__TASK PROMPT__: Transcribe the listing underneath, keeping each word exact and omitting the images.

· · · · ·

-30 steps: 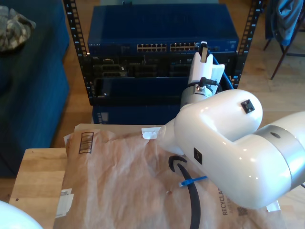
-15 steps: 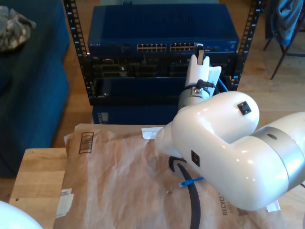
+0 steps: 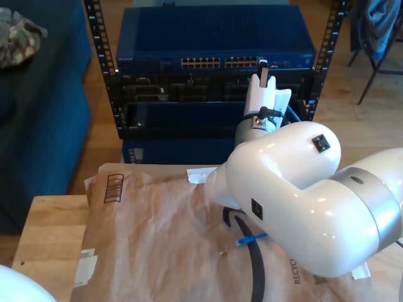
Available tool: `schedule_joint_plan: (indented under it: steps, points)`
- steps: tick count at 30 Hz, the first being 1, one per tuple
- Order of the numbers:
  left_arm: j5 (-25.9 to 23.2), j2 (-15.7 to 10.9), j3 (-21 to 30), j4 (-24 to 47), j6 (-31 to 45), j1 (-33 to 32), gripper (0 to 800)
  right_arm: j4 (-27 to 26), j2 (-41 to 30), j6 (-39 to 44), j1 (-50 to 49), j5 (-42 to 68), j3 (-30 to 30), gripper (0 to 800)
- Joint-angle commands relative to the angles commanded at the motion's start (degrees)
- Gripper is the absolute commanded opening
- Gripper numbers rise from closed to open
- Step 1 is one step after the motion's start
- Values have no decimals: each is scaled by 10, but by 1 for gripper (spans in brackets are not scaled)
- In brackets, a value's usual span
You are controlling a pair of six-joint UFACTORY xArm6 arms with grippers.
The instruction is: Grab the cable and plug it in
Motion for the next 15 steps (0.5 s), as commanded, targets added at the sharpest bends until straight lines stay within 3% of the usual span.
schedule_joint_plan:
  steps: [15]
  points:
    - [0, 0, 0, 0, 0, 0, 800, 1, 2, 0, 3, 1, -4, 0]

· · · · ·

__ANSWER TO THIS PROBLEM__:
-30 steps: 
-15 steps: 
+0 steps: 
Available tool: `schedule_joint_plan: (indented under it: steps, points)`
- steps: tick count at 30 Hz, the first being 1, one per tuple
- Order of the numbers:
  left_arm: j5 (-25.9 to 23.2), j2 (-15.7 to 10.9), j3 (-21 to 30), j4 (-24 to 47), j6 (-31 to 45), j1 (-33 to 32), gripper (0 to 800)
  right_arm: j4 (-27 to 26), j2 (-41 to 30), j6 (-39 to 44), j1 (-50 to 49), j5 (-42 to 68), j3 (-30 to 30), gripper (0 to 800)
- Joint-angle commands relative to the angles commanded at the motion's start (degrees)
- Gripper is the absolute commanded opening
- Gripper numbers rise from closed to open
- Step 1 is one step after the motion's start
- Values have no decimals: each is scaled by 10, but by 1 for gripper (spans in brackets are not scaled)
- In brackets, a value's usual span
You are controlling a pair of six-joint UFACTORY xArm6 arms with grippers.
The instruction is: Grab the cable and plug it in
Motion for the next 15 steps (0.5 s), as commanded, targets added at the sharpest bends until straight lines stay within 3% of the usual span.
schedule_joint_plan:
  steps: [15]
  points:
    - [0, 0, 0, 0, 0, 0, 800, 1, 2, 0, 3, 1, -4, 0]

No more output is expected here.